The cases arise from the use of credit reports by insurance companies in setting premiums when new applicants apply for policies. The companies charge higher premiums for applicants with lower credit ratings, but do not disclose these increased charges as "adverse actions." The Ninth Circuit found that under the plain meaning of the statute, these increases were adverse actions that required disclosure under the statute, and that the plaintiffs could proceed with claims that the nondisclosure was willful.
The cases actually generated four certiorari petitions, only two of which were granted. Safeco's petition, which was granted, focused exclusively on the willfulness issue without adding extraneous questions that were less likely to be of interest to the Court, as did the petitions filed by Hartford, State Farm, and GEICO.

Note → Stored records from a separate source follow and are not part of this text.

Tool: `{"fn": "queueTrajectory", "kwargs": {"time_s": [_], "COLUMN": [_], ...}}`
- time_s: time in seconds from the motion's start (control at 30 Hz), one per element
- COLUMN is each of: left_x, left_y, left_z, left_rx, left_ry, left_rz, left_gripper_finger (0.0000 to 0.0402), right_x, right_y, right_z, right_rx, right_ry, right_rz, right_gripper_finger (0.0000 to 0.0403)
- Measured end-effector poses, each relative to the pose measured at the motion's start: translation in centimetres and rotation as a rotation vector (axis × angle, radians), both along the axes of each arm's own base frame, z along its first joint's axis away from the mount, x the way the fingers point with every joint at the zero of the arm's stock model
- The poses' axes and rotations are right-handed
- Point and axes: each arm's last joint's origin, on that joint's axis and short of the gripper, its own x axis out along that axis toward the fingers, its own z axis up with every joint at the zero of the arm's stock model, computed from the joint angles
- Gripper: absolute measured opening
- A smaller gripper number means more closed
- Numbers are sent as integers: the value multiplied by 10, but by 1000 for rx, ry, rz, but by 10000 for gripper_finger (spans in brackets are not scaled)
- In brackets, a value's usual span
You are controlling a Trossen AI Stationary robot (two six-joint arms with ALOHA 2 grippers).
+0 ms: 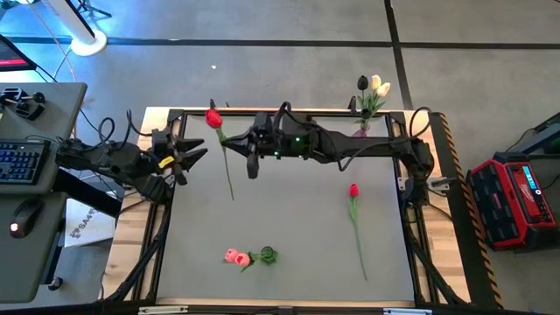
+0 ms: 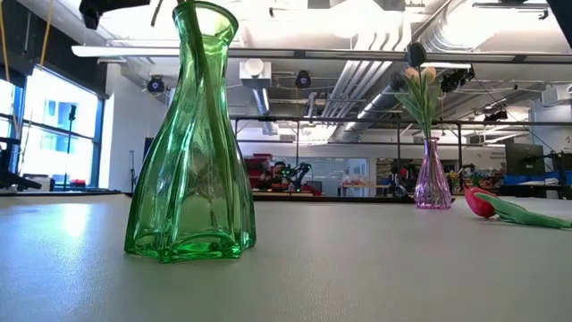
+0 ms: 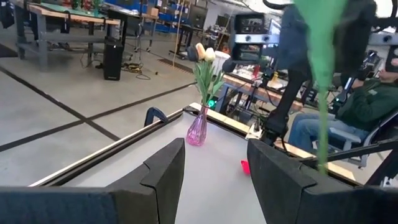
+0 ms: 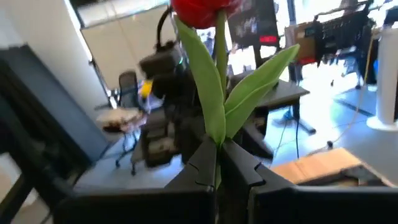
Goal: Sort flowers into vase by color
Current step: Put the left red flower into the green vase
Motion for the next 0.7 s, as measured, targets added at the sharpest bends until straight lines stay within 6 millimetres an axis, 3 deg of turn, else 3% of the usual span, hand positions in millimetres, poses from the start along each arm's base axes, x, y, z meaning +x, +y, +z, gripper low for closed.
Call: {"fn": "queueTrajectory", "kwargs": {"time_s": [0.43, 0.7], "left_x": [-18, -18], "left_y": [5, 5], "left_z": [5, 5], "left_rx": [44, 47], "left_ry": [-46, -45], "left_rz": [-2, -3], "left_gripper_finger": [163, 163], "right_x": [-45, -68], "right_y": [12, 29], "right_z": [38, 46], "right_rx": [-68, -138], "right_ry": [77, 179], "right_rz": [16, -73], "right_gripper_finger": [0, 0]}}
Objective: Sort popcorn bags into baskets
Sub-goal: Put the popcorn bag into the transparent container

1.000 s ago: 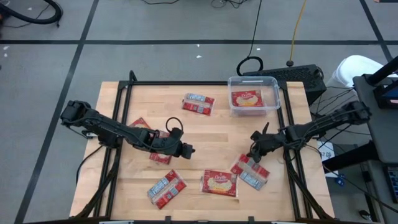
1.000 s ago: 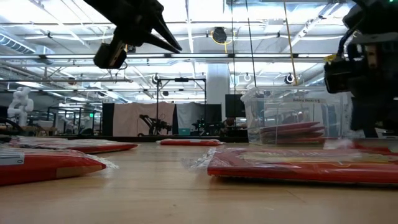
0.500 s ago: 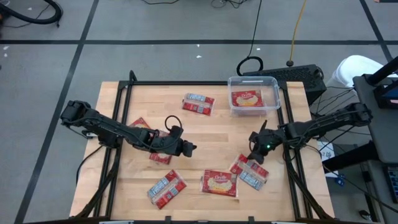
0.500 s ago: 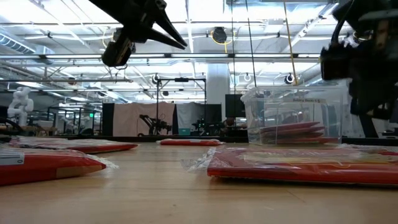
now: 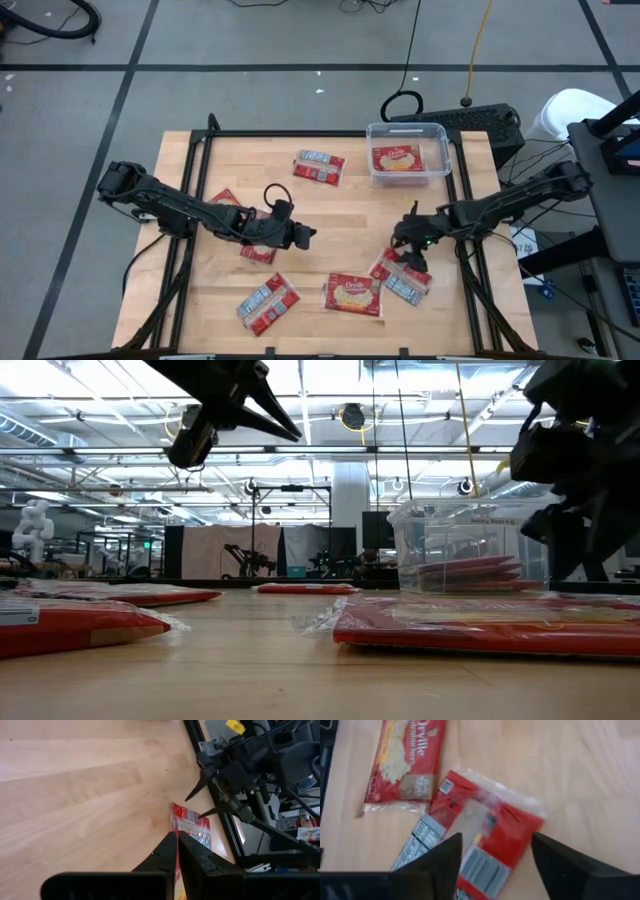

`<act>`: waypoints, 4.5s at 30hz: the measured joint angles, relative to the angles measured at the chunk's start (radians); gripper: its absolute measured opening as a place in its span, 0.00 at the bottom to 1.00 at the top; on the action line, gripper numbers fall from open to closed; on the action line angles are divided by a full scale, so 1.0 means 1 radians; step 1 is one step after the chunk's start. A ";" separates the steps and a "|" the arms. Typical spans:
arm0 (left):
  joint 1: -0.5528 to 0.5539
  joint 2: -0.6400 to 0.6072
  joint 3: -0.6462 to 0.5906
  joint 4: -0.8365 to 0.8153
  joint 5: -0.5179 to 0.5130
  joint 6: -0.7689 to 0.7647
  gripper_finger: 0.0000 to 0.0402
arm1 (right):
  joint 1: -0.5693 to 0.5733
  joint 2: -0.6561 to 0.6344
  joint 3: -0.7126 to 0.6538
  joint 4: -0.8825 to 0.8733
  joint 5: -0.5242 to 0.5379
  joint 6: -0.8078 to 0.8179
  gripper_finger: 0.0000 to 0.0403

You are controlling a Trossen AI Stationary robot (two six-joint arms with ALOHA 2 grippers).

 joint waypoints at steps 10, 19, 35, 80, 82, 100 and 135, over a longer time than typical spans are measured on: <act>-0.018 0.000 0.000 0.025 -0.024 -0.001 0.05 | 0.000 0.217 0.000 0.188 0.002 -0.162 0.63; -0.017 0.000 0.000 0.022 -0.024 0.010 0.05 | 0.010 0.318 0.004 0.258 0.081 -0.284 0.28; 0.020 0.040 0.002 0.056 -0.066 0.173 0.05 | -0.007 0.301 0.036 0.431 0.153 -0.218 0.00; 0.073 0.359 0.286 0.110 0.110 0.739 0.01 | -0.131 -0.120 0.072 0.377 0.156 -0.093 0.14; 0.070 0.284 0.286 0.020 0.024 0.836 0.01 | -0.143 -0.170 0.072 0.363 0.153 -0.045 0.17; 0.008 0.185 0.344 -0.311 -0.444 1.394 0.02 | -0.179 -0.184 0.071 0.355 -0.039 0.670 0.23; 0.160 0.196 0.420 -0.187 -0.571 2.121 0.02 | -0.367 -0.014 0.244 0.661 0.299 1.263 0.45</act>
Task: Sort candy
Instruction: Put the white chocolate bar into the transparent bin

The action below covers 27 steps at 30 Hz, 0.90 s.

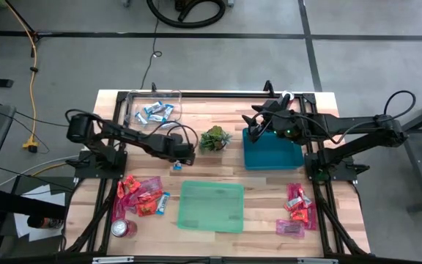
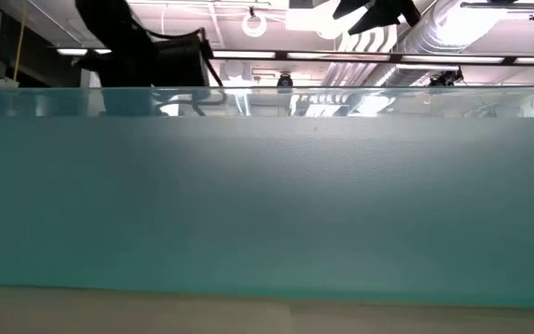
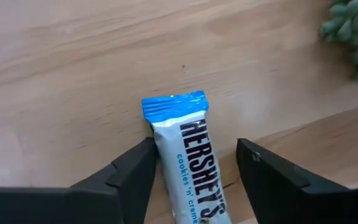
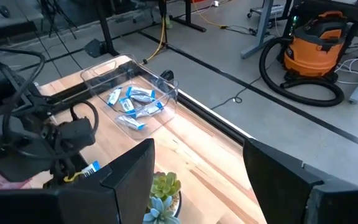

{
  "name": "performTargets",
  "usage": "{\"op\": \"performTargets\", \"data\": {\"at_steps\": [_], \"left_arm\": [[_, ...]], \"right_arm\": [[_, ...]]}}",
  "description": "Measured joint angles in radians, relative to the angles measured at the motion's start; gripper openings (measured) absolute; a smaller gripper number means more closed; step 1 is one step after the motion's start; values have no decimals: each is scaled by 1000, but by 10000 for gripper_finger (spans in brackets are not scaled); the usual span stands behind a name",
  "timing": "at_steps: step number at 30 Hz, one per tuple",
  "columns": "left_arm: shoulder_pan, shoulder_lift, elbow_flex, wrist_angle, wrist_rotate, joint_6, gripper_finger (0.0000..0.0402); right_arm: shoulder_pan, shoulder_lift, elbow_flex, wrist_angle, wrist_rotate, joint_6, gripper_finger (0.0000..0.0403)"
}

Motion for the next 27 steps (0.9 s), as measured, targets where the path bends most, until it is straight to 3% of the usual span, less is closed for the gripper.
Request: {"op": "performTargets", "data": {"at_steps": [3,7,12,15,22,27], "left_arm": [[0,13,11,-32,1,27,151],[0,6,11,-52,9,71,45],[8,-80,0,-82,44,102,41],[16,-187,3,-40,12,153,1],[31,-447,5,34,-94,296,5],[33,-548,5,3,-141,310,3]], "right_arm": [[0,0,0,-1,0,0,240],[0,0,0,-3,0,0,240],[0,0,0,-3,0,0,240],[0,0,0,-3,0,-1,240],[0,0,0,-3,-22,-1,240],[0,1,0,5,-72,21,240]]}}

The Hartford petition, which was not granted but is likely being held pending the outcome of the case on the merits, faced an additional obstacle in that Hartford entered into a proposed settlement with the plaintiffs after it filed its petition, while the State Farm petition came from a case that actually did not even present the key issue of willfulness.
The GEICO petition, which was also granted, raises an additional question: A challenge to the Ninth Circuit's adverse action ruling, which is based on GEICO's contention that on the particular facts of its case, the insurance applicant actually "benefited" from the review of credit information (even though a lower premium concededly would have been charged if the credit information was more favorable). We're frankly surprised the Court was willing to consider the additional, factbound question posed by the GEICO petition, but it seems unlikely to be the principal focus of the case.
The bottom line is that these are winnable cases in the Supreme Court, and, now that they are there, it is important to win them. Consumer advocates should be considering how best to support the respondents in these cases.